What's holding up Latin America-EU talks on creating a free-trade bloc?
Brazil President Lula is pushing hard to approve the deal for which talks got underway in 1999. But a few hurdles still remain.
In July, Brazil's President Luiz Inacio Lula da Silva announced that a trade deal between the European Union (EU) and Mercosur — a South American economic and trade bloc consisting of Argentina, Bolivia, Brazil, Paraguay, and Uruguay — would be ratified by the end of 2023.
The announcement – at a summit of the EU and the Community of Latin American and Caribbean States (CELAC) — potentially paves the way for one of the biggest free trade zones, estimated to cover 780 million people.

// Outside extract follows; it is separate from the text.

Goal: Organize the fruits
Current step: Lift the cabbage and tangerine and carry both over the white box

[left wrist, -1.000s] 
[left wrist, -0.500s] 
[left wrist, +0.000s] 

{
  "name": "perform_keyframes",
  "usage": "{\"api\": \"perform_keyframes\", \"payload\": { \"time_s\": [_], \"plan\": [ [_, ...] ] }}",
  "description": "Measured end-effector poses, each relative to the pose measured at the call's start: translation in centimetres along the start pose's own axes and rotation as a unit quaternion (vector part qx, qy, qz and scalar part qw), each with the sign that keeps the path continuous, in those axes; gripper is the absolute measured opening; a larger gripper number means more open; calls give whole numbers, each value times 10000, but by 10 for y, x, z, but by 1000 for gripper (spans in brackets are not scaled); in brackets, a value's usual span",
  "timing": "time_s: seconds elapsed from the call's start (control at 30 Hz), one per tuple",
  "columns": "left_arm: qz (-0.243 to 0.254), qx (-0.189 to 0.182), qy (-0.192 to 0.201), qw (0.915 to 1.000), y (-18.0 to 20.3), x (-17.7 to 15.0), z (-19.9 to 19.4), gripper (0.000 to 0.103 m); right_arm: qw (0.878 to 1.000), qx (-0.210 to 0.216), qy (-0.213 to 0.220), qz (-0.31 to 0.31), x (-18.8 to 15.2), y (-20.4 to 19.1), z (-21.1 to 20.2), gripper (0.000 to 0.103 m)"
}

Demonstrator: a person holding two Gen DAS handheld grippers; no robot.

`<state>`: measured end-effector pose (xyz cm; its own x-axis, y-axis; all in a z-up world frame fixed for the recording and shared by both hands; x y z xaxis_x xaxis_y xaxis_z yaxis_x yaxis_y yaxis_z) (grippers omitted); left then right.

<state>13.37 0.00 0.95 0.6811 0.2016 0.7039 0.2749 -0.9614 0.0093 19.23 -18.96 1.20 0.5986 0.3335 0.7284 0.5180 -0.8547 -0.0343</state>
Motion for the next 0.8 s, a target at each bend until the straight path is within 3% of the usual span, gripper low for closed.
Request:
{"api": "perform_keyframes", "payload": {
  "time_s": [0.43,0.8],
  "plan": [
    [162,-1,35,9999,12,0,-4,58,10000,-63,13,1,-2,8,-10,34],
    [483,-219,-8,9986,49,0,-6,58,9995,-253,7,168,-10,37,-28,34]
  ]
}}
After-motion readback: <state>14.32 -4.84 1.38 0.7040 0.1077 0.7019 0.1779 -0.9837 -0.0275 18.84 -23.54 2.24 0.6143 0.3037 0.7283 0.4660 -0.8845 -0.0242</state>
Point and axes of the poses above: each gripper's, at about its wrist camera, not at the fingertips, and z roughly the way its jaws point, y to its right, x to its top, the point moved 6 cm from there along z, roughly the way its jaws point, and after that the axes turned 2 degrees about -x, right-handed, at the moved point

It was valued at 40 billion euros worth of business in 2019.
The EU's free trade zone in comparison has a productive capacity four times greater than Mercosur's, while Germany has a GDP almost equivalent to all Mercosur's nations together.

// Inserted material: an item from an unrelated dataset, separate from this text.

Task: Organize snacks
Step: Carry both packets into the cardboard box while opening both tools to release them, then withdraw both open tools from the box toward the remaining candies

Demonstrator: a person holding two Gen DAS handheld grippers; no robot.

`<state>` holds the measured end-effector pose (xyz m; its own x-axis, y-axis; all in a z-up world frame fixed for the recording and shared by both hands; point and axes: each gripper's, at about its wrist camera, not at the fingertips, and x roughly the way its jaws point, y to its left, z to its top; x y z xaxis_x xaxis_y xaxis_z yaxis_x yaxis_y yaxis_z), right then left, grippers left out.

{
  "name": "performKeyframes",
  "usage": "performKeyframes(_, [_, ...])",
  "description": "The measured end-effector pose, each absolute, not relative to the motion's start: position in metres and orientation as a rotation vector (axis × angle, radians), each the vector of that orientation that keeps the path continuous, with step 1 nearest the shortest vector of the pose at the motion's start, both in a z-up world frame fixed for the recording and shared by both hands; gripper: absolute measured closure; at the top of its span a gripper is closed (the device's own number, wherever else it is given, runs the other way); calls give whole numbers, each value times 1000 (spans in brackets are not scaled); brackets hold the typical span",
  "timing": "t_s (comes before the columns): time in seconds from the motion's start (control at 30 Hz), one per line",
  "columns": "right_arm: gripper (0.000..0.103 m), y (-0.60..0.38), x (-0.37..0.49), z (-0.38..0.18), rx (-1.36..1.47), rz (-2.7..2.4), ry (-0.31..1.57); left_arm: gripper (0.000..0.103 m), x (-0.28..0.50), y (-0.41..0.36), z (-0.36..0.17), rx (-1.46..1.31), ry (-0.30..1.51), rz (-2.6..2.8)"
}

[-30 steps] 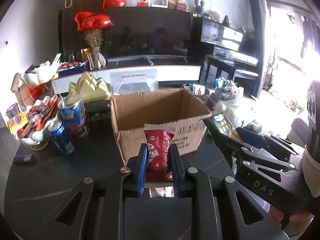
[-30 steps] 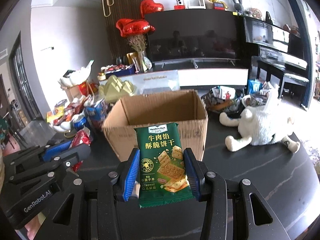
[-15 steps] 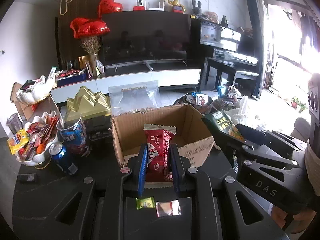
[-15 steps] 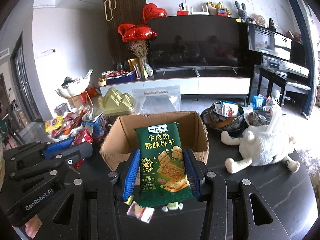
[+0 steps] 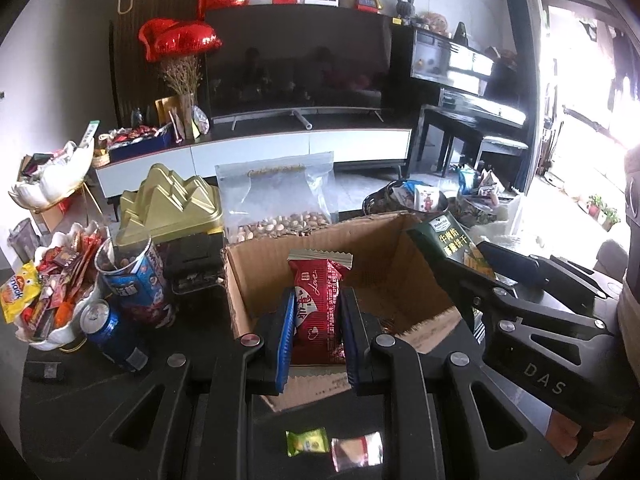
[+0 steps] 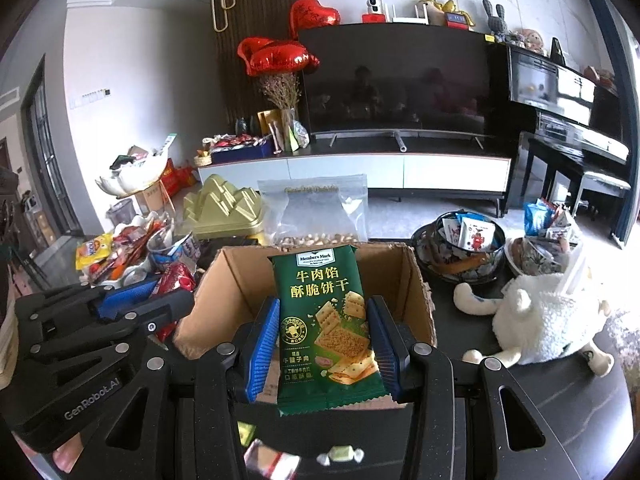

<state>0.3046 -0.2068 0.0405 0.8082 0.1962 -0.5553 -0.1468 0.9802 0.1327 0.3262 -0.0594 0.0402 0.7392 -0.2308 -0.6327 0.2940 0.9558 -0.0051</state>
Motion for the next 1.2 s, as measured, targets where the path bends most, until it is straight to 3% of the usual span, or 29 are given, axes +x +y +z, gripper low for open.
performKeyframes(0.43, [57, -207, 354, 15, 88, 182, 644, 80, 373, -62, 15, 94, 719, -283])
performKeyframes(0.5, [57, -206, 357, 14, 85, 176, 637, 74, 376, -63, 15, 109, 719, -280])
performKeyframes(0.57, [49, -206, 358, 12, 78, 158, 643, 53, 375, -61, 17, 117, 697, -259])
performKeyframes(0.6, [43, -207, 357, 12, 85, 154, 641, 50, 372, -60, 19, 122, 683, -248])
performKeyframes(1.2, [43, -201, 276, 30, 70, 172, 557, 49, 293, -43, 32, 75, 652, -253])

In the works for two decades, the proposed deal aims to drive the flow of goods and services between the regional blocs, explains Javier I. Echaide, a researcher at Argentina's National Council of Scientific and Technical Investigation (CONICET).
It centres on three key pillars - trade, cooperation and political dialogue, says Santiago Villar, a researcher who has spent seven years studying regional integration processes, including EU-Mercosur relations.

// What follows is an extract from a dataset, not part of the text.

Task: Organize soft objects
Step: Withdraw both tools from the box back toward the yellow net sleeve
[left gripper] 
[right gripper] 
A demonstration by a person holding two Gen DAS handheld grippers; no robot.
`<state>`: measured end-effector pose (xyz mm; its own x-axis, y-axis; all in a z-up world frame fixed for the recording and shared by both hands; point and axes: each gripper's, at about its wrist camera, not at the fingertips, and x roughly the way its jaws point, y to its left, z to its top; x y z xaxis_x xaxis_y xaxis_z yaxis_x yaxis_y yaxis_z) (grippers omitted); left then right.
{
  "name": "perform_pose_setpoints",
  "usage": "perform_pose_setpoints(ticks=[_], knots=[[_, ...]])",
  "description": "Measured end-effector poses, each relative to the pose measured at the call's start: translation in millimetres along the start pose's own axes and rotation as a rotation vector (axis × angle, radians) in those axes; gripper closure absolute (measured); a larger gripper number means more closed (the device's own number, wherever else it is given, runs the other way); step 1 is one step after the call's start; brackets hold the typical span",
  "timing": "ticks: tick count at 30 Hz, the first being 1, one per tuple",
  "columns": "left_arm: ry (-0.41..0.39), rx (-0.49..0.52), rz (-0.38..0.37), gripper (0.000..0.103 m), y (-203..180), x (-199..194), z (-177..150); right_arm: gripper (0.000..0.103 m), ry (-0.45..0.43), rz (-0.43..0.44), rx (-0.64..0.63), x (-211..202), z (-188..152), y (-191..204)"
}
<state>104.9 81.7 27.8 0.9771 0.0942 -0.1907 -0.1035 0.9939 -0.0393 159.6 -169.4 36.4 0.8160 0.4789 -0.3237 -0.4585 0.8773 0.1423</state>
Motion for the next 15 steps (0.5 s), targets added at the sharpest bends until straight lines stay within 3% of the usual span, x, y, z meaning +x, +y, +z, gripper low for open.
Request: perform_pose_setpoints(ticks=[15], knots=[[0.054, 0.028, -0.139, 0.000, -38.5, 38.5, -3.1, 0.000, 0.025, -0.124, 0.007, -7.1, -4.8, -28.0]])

"The most relevant is the trade pillar, which aims to reduce tariffs between both blocs," he tells TRT World.
But it also involves other aspects not strictly tied to traditional commerce - ranging from public purchases, intellectual property, postal services, telecommunications, electronic commerce, cyberdata, large data flows, capital movements, financial services, and environmental matters, Echaide says.
According to Villar, the sector that would benefit most from trade in the EU-Mercosur deal would be the primary driver of the economy - agriculture.
However, negotiations previously stalled due to differences over key issues such as agriculture, services, and government procurement, according to Julieta Zelicovich, a professor and researcher at the National University of Rosario.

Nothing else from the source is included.